Sanad asar ini sahih.
Al-Hakim Abu Abdullah An-Naisaburi mengatakan, telah menceritakan kepada kami Ali ibnu Muhammad ibnu Uqbah Asy-Syaibani di Kufah, telah menceritakan kepada kami Al-Haisam ibnu Khalid, telah menceritakan kepada kami Abu Na'im, telah menceritakan kepada kami Ibnu Uyaynah, dari Amr ibnu Dinar, bahwa ia pernah mendengar Muhammad ibnu Talhah ibnu Yazid ibnu Rukanah menceritakan asar berikut dari Umar ibnul Khatib yang mengatakan, "Sesungguhnya jika aku menanyakan kepada Rasulullah Saw. tentang tiga perkara, hal ini lebih aku sukai daripada ternak unta yang merah," yang dimaksud ialah menjadi khalifah sesudahnya.”Yaitu mengenai masalah suatu kaum yang mengatakan bahwa zakat dikurangi dari harta benda kami, dan kami tidak mau menunaikannya kepadamu, apakah boleh memerangi mereka? Masalah lainnya tentang kalalah"

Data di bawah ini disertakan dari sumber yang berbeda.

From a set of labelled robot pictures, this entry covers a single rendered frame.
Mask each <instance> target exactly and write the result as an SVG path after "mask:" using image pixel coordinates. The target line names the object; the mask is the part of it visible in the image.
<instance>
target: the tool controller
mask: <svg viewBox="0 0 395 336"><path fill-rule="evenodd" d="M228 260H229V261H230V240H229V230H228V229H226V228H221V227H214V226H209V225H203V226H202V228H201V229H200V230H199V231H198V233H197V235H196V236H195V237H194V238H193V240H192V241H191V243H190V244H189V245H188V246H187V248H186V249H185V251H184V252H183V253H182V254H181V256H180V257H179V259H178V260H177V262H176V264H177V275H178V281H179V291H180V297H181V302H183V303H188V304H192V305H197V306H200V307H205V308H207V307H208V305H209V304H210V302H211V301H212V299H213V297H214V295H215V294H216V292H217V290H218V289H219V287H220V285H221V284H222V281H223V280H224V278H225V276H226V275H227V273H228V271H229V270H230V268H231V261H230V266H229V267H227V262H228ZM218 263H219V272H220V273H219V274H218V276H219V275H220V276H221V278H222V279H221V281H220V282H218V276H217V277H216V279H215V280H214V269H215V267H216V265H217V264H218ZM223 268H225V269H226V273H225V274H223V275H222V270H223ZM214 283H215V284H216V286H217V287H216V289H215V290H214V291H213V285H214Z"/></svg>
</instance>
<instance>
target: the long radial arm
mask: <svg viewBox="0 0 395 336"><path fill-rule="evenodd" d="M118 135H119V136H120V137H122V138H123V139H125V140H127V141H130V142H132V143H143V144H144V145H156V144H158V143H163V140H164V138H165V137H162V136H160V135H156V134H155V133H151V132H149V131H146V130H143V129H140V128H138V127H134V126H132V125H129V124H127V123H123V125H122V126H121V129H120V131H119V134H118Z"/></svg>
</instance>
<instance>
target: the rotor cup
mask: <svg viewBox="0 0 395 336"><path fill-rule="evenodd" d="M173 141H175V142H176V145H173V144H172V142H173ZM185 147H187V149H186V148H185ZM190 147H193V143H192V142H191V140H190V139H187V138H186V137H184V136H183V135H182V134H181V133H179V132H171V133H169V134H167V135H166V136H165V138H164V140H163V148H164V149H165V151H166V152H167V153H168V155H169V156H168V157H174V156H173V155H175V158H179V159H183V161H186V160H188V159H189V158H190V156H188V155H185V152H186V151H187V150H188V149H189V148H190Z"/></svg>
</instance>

Kemudian Imam Hakim mengatakan bahwa asar ini sahih sanadnya dengan syarat Syaikhain, tetapi keduanya tidak mengetengahkannya.

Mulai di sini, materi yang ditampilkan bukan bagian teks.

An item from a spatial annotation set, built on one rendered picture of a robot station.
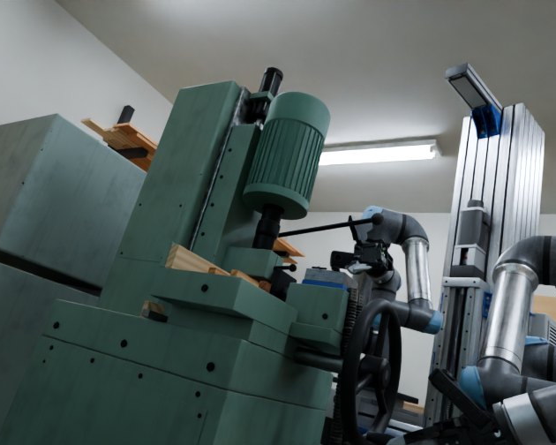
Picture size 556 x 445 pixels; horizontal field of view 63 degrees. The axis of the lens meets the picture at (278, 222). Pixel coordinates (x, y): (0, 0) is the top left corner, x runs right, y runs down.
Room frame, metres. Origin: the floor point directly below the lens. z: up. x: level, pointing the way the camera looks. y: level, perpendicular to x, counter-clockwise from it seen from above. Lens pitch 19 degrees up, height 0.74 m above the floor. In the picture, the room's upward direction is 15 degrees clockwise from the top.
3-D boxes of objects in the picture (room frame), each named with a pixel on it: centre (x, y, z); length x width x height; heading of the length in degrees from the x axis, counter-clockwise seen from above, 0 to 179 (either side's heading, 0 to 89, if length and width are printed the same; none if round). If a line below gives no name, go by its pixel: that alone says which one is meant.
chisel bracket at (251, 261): (1.13, 0.04, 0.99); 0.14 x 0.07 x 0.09; 56
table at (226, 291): (1.08, -0.08, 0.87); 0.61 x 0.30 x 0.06; 146
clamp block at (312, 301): (1.04, -0.16, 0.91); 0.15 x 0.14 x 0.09; 146
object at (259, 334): (1.09, -0.03, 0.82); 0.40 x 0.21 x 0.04; 146
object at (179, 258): (1.16, 0.02, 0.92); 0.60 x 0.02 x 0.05; 146
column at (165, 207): (1.28, 0.26, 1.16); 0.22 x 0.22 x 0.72; 56
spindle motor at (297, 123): (1.12, 0.02, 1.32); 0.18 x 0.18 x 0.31
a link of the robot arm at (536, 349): (1.33, -0.81, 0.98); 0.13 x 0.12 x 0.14; 54
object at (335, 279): (1.04, -0.16, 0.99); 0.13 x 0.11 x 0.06; 146
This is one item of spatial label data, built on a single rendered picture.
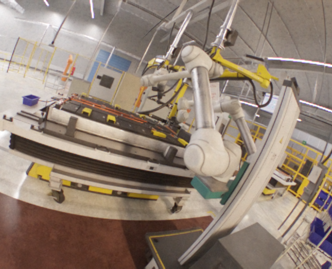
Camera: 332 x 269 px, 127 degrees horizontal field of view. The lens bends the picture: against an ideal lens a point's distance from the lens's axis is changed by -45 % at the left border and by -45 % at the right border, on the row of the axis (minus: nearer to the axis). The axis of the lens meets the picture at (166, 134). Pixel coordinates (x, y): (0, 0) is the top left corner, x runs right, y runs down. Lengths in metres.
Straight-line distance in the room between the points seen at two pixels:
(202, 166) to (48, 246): 1.37
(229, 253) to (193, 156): 0.55
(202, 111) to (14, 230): 1.71
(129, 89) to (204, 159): 5.68
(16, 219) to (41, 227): 0.27
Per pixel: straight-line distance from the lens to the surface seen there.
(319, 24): 11.84
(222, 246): 0.87
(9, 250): 1.53
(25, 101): 1.83
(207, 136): 0.66
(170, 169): 1.40
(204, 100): 0.76
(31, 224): 1.63
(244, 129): 1.49
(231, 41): 1.71
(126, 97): 6.14
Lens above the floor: 1.34
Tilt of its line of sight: 10 degrees down
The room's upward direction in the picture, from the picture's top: 24 degrees clockwise
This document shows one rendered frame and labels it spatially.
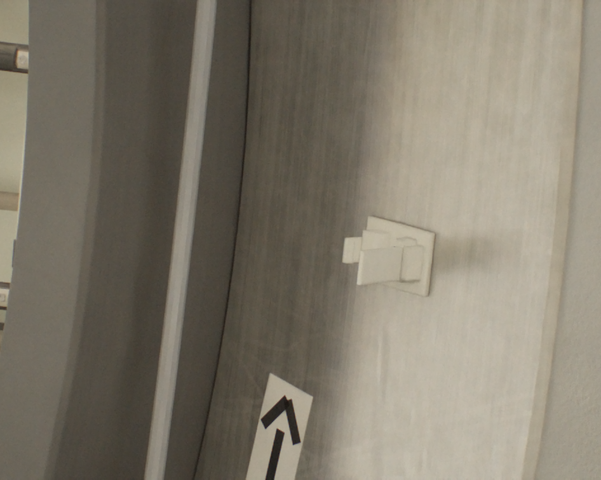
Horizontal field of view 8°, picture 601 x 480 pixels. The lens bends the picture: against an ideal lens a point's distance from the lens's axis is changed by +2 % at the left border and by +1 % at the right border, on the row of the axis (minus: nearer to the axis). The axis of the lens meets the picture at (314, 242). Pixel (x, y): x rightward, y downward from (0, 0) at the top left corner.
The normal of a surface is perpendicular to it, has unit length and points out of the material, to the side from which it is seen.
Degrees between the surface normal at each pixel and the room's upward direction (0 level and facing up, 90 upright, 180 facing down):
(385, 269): 91
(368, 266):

Kemudian Imam Hakim meriwayatkan asar ini dari Sufyan ibnu Uyaynah. dari Umar ibnu Murrah, dari Umar yang mengatakan: Ada tiga perkara jika Nabi Saw. berada di antara semuanya bagi kami, niscaya lebih aku sukai daripada dunia dan seisinya, yaitu khilafah, kalalah, dan masalah riba.
Kemudian Imam Hakim mengatakan asar ini sahih dengan syarat Syaikhain, tetapi keduanya tidak mengetengahkannya.

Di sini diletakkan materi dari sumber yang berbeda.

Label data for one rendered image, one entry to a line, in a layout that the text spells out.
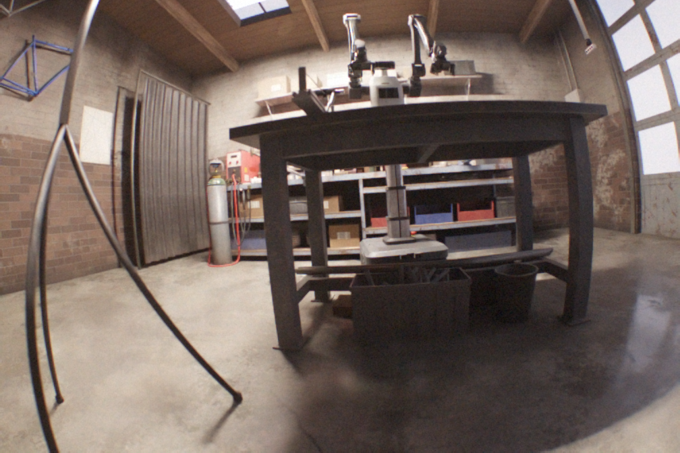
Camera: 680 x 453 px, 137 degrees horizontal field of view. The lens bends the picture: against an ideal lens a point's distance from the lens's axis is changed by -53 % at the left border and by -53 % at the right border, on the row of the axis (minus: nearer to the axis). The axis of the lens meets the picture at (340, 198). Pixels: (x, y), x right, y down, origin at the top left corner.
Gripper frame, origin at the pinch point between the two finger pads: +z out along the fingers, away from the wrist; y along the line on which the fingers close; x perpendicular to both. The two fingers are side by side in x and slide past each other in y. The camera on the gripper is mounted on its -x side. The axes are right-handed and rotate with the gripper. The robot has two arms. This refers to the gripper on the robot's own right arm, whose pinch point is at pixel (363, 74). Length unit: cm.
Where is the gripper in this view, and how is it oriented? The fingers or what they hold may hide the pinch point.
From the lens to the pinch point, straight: 150.0
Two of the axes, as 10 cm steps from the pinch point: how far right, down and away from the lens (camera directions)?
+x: 0.4, 5.1, 8.6
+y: 10.0, -0.7, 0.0
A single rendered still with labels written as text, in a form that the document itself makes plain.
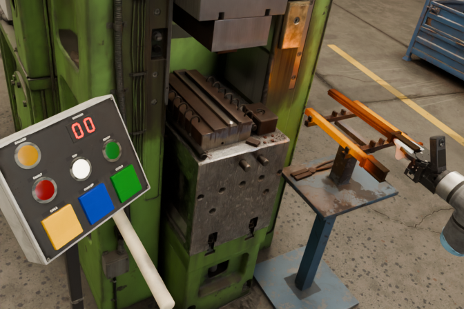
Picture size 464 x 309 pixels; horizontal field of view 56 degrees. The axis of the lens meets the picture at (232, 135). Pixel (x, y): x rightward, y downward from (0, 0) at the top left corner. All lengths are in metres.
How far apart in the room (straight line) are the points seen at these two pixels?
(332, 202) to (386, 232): 1.10
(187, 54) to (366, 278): 1.47
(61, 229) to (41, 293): 1.19
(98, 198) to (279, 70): 0.88
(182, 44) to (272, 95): 0.42
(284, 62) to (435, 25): 3.65
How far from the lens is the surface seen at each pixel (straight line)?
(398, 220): 2.90
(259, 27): 1.33
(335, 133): 1.59
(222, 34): 1.27
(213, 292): 2.01
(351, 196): 1.77
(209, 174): 1.45
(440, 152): 1.46
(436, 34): 5.16
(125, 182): 1.16
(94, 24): 1.26
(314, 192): 1.72
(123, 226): 1.56
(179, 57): 1.82
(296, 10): 1.57
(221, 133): 1.45
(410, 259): 2.69
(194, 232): 1.61
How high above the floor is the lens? 1.77
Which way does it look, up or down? 34 degrees down
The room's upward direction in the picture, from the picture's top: 9 degrees clockwise
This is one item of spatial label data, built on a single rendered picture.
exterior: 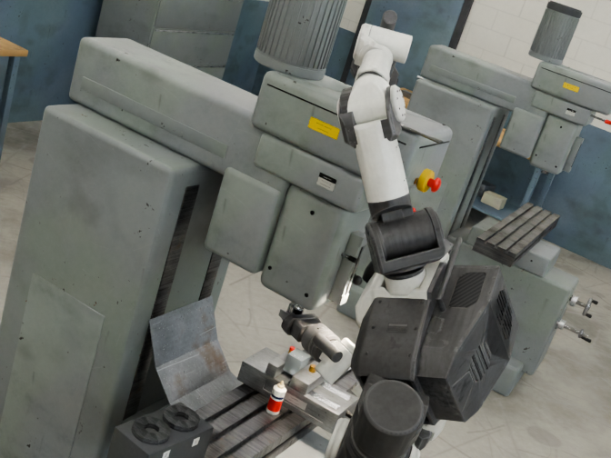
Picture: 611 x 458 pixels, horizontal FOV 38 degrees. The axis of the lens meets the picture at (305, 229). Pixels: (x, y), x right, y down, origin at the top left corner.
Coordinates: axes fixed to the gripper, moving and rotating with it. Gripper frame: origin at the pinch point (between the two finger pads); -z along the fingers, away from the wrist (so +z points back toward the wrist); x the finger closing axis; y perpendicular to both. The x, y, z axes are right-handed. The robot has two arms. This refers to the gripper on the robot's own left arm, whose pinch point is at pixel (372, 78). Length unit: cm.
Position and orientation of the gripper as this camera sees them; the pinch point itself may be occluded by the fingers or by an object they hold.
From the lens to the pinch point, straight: 230.7
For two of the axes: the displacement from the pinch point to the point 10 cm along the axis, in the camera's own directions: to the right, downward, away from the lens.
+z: 0.3, -1.9, -9.8
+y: 3.2, -9.3, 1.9
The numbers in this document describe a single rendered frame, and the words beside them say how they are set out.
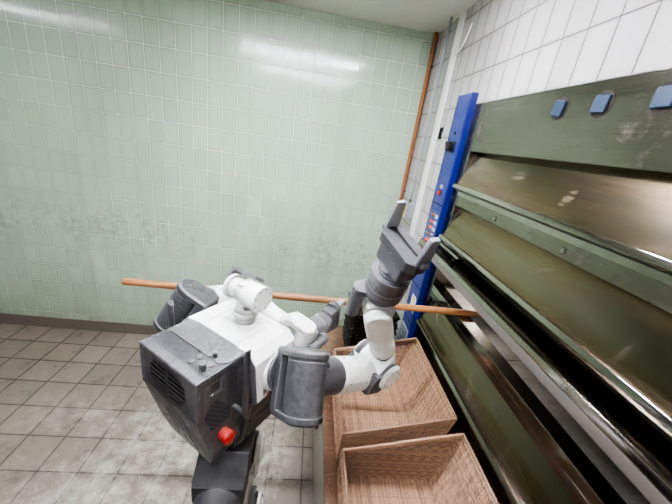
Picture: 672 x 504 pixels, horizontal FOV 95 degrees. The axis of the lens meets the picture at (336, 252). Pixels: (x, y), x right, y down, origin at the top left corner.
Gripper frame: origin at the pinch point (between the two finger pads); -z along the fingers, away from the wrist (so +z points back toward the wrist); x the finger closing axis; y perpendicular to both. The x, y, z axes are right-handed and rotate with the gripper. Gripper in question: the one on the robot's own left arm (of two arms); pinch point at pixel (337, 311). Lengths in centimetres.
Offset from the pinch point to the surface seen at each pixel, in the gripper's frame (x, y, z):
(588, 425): -21, 75, 33
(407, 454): 47, 42, 2
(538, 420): 2, 74, 6
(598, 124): -79, 63, -11
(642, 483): -21, 81, 41
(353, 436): 46, 20, 9
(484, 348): 2, 55, -20
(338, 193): -28, -71, -108
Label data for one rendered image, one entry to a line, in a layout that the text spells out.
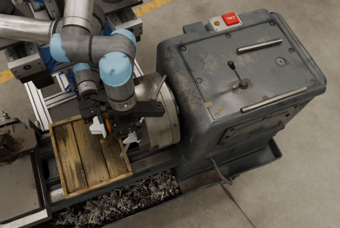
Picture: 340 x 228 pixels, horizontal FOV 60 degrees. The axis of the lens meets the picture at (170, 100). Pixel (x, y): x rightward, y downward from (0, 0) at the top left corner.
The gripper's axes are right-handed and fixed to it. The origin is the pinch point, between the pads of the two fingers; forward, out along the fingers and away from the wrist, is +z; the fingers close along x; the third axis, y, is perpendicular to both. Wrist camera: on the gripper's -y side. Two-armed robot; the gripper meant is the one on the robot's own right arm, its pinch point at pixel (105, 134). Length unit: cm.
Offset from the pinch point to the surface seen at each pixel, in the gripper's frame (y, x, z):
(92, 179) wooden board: 11.3, -19.7, 10.3
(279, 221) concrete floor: -96, -109, 58
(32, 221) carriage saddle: 36.7, -15.7, 19.7
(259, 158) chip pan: -80, -55, 21
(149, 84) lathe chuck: -21.4, 14.7, -8.5
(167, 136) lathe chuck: -22.3, 5.5, 10.9
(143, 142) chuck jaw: -13.2, 2.1, 9.1
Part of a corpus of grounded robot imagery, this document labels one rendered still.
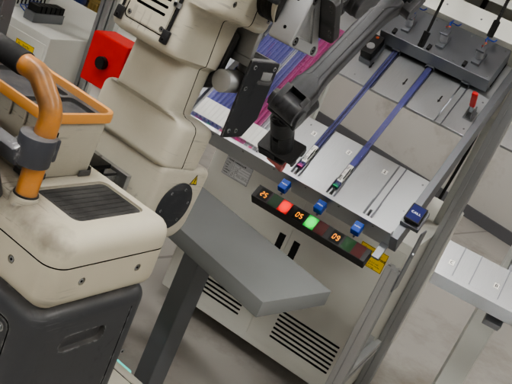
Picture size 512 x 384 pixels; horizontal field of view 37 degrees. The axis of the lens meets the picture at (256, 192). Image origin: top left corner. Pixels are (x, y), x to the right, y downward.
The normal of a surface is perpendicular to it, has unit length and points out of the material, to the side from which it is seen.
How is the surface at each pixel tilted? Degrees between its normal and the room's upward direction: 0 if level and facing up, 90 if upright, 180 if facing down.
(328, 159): 43
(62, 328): 90
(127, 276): 90
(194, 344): 0
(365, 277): 90
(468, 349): 90
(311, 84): 60
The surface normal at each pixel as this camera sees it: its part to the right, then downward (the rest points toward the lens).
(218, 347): 0.37, -0.87
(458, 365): -0.35, 0.19
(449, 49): -0.04, -0.55
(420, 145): -0.66, 0.00

Masih dalam asar yang sama sampai kepada Sufyan ibnu Uyaynah yang mengatakan bahwa ia pernah mendengar Sulaiman Al-Ahwal menceritakan sebuah asar dari Tawus yang mengatakan bahwa ia pernah mendengar Ibnu Abbas mengatakan, aku adalah orang yang paling akhir bersua dengan Umar, maka aku pernah mendengarnya mengatakan perkataan seperti yang kamu katakan itu. Aku (Tawus) bertanya, "Apakah yang telah kukatakan?" Sulaiman Al-Ahwal menjawab, "Engkau telah mengatakan bahwa kalalah adalah orang yang tidak mempunyai anak."
Imam Hakim mengatakan bahwa asar ini sahih dengan syarat keduanya (Bukhari dan Muslim), tetapi keduanya tidak mengetengahkannya.
Hal yang sama diriwayatkan oleh Ibnu Murdawaih melalui jalur Zam'ah ibnu Saleh, dari Amr ibnu Dinar dan Sulaiman Al-Ahwal, dari Tawus, dari Ibnu Abbas yang mengatakan bahwa ia adalah orang yang paling akhir bersua dengan Umar ibnul Khattab. Umar mengatakan bahwa ia pernah berselisih pendapat dengan Abu Bakar mengenai masalah kalalah. Sedangkan pendapat yang dikatakannya adalah seperti pendapatmu. Disebutkan bahwa Umar mempersekutukan dalam hal mewaris antara saudara-saudara lelaki seibu seayah dengan saudara-saudara lelaki seibu dalam sepertiga, bila mereka semuanya berkumpul dalam suatu warisan. Tetapi Abu Bakar r.a. berpendapat berbeda.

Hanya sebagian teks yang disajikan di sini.